It is alarming when the world’s leading astrophysicist, Stephen Hawking, makes the incredulous pronouncement that within the next hundred years humans will need to colonize another planet in order to survive.
On the BBC TV show “Tomorrow’s World” Professor Hawking, radically revising a timeline of a thousand years he issued about six months ago, now asserts that humans need to become a multi-planetary species in no more than a century if we are to survive climate change, the impact of asteroids, disease and overpopulation.
If there is any gravity to Hawking’s claim, that humanity will need to move to a yet unnamed and unreachable other planet, instead of buying into a fantasy and deciding what we should pack, we ought to ponder the futility of our present dilemma.
We should become alert to the absurdity of our incessant territorial and cultural conflicts on a planet, at least by Hawking’s estimation that we will soon have to leave.
We should acknowledge that in spite of our resourcefulness and ingenuity we are still vain creatures driven by petty obsessions, grasping at the last semblance of threadbare, cultural identities while remaining primitively territorial.
I am not a futurist and I respond with scepticism to sweeping futuristic pronouncements, even when they are made by someone as renowned as Professor Hawking.
If Hawking revised his earlier prediction that gave humanity a millennium to get its affairs in order before leaving for another planet, he may not be done revising yet and the future he envisages may not be in the future at all.
However, when Hawking presents our demise on Earth as a fait accompli, the danger is that inertia and fantasy will replace the will to correct our dilemma here.
The last 25 years or less have clearly illustrated that things that were fantasy and fiction a short time ago are now a reality, an overwhelming reality that has altered the way we live and the way we see ourselves as individuals and societies.
We have progressed so quickly that we have failed to put in place moral and ethical norms and a mechanism to agree on fair and respectful social restraints.
In less than a generation, we have seen that we can no longer take for granted what the future might hold.
To predict that in a hundred years the world will be relatively similar to what it is now is a prediction as wildly speculative as Mr.

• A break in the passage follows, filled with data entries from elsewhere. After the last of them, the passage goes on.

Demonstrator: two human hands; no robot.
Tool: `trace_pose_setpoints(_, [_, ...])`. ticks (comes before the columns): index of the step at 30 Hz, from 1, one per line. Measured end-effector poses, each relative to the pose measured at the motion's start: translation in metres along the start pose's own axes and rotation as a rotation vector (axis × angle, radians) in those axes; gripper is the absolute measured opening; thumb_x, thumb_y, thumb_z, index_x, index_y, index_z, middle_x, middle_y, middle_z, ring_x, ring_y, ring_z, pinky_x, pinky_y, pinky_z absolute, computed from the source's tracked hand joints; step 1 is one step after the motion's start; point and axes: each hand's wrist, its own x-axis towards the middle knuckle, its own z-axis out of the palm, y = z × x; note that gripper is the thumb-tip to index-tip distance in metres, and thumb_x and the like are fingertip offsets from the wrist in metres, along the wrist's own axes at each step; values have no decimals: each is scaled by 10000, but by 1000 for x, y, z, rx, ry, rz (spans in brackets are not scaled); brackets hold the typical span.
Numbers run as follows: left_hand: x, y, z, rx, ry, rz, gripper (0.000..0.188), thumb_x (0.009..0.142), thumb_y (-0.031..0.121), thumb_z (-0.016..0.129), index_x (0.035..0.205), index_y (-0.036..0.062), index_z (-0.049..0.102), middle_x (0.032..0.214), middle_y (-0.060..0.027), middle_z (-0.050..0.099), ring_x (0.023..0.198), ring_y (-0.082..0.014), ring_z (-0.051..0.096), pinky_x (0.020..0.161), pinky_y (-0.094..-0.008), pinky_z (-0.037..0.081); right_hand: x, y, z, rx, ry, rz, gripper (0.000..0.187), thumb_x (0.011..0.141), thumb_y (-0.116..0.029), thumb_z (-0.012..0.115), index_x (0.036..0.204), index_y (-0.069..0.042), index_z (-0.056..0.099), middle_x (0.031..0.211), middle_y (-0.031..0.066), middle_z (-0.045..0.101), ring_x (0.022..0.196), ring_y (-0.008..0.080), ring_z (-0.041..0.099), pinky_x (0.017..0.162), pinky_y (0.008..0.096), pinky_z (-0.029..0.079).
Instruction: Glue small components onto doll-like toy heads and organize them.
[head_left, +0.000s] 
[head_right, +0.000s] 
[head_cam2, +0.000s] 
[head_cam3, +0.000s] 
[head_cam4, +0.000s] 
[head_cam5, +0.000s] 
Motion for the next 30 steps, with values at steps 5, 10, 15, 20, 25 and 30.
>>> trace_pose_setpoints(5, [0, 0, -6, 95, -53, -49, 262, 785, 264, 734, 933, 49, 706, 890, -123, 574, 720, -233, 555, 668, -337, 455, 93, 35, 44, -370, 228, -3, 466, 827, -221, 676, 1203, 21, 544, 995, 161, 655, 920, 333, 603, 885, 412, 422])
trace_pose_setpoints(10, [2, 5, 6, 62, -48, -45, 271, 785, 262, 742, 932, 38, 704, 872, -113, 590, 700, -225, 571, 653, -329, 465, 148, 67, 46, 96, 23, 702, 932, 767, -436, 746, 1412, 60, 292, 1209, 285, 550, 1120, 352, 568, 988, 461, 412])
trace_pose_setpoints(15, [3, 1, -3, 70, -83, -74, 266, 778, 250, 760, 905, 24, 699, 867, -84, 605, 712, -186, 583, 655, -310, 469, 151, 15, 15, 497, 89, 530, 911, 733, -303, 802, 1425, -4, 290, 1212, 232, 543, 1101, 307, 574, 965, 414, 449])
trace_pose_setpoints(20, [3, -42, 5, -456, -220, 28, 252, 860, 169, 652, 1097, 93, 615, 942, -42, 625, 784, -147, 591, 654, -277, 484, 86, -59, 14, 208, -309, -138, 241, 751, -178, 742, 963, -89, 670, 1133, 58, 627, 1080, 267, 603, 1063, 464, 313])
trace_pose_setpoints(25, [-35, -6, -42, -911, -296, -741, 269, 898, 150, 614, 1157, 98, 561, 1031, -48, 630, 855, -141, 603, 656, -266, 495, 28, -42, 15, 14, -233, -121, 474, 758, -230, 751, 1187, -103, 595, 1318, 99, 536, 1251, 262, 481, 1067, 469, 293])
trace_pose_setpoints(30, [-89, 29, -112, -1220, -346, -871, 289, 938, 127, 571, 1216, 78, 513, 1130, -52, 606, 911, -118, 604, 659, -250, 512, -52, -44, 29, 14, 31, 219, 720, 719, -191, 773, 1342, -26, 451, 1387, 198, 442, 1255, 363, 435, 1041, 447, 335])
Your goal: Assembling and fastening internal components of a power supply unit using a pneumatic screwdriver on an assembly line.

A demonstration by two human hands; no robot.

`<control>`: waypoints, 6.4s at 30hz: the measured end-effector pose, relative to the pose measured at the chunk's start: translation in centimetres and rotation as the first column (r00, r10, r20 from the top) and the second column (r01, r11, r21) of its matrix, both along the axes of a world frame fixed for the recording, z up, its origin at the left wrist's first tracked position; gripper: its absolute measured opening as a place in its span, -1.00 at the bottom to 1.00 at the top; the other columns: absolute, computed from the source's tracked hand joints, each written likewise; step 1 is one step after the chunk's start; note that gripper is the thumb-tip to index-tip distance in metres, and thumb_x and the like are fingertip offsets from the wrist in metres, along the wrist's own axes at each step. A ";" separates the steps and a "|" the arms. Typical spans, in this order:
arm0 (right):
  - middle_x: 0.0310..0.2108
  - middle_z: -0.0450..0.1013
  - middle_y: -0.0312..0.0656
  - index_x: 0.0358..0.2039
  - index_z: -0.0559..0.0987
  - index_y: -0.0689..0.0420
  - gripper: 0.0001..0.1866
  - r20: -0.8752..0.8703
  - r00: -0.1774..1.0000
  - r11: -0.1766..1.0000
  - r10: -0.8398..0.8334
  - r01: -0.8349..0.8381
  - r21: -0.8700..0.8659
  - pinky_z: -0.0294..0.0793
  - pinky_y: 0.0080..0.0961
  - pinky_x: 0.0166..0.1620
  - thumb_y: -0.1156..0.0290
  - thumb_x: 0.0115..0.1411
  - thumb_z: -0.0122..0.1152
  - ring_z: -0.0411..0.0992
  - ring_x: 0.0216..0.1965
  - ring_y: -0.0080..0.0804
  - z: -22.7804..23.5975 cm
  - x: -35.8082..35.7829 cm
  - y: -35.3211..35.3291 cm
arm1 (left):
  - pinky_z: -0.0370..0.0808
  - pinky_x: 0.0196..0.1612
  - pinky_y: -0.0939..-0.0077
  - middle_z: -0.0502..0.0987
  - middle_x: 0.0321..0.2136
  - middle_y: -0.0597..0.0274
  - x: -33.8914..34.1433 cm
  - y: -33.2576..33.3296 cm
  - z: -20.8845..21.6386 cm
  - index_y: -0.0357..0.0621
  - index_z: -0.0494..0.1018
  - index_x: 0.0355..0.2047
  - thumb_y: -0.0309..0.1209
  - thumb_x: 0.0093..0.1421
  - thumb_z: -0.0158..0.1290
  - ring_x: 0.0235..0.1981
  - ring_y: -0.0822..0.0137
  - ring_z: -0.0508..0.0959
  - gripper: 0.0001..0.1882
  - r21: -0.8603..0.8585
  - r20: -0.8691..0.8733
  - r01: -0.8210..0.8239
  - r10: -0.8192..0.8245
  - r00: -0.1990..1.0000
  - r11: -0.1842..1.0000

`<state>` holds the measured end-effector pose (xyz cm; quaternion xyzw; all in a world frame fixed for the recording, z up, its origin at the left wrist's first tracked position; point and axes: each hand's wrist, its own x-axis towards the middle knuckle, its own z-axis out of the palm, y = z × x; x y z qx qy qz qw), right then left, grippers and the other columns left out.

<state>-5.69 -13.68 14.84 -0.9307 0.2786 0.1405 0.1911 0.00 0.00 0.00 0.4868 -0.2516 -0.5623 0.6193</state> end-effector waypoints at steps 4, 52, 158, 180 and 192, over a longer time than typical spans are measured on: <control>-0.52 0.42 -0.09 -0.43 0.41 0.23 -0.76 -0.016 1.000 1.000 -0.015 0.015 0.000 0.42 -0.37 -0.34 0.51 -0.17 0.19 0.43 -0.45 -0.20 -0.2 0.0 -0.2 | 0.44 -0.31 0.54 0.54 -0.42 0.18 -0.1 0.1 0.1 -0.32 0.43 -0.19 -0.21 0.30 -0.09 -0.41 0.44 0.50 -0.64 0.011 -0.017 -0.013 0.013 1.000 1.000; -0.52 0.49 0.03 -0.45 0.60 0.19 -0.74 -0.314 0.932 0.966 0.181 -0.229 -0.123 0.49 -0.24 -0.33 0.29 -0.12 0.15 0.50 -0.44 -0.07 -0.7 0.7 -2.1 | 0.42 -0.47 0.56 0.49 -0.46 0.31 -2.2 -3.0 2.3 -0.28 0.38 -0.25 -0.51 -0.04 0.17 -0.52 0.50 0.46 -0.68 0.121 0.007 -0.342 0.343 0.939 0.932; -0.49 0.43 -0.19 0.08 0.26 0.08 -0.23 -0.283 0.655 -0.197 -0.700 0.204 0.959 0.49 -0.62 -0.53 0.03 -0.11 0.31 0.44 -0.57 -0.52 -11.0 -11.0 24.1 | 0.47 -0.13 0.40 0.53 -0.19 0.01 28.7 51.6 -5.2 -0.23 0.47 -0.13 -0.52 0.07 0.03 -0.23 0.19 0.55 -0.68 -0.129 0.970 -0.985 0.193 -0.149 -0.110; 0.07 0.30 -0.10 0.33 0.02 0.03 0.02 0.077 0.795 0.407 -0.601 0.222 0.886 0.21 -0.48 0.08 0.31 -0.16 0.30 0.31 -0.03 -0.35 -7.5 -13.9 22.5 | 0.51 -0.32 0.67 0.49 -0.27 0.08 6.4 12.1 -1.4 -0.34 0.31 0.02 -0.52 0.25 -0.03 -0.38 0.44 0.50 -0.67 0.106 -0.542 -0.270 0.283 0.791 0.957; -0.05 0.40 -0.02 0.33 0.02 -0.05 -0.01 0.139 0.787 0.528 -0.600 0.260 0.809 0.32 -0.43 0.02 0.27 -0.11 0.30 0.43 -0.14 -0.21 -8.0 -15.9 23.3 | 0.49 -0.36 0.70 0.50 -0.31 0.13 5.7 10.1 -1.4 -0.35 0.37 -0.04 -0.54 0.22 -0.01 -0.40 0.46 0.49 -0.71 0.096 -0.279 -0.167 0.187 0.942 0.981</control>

Hawking’s proposal.
On the other hand, it is almost fifty years since man first landed on the moon and while we have witnessed remarkable advancements in technology and exploration, a train of Conestoga space ships taking pilgrims to a colony in space is still very much the stuff of science fiction.
While Hawking may be right when he says that the continued exploration of space is pivotal to humanity’s survival, his assertion that we need to abandon our tenure on Earth is grandiose and possibly symptomatic of a messiah complex.
It is inevitable that we will continue to explore the cosmos. Space is still largely a mystery and therefore we are compelled to venture out and explore as we have always been compelled to go beyond existing frontiers into the unknown.
However, we should also feel compelled to explore our own behaviour here on Earth, as so much in that sphere also remains a mystery.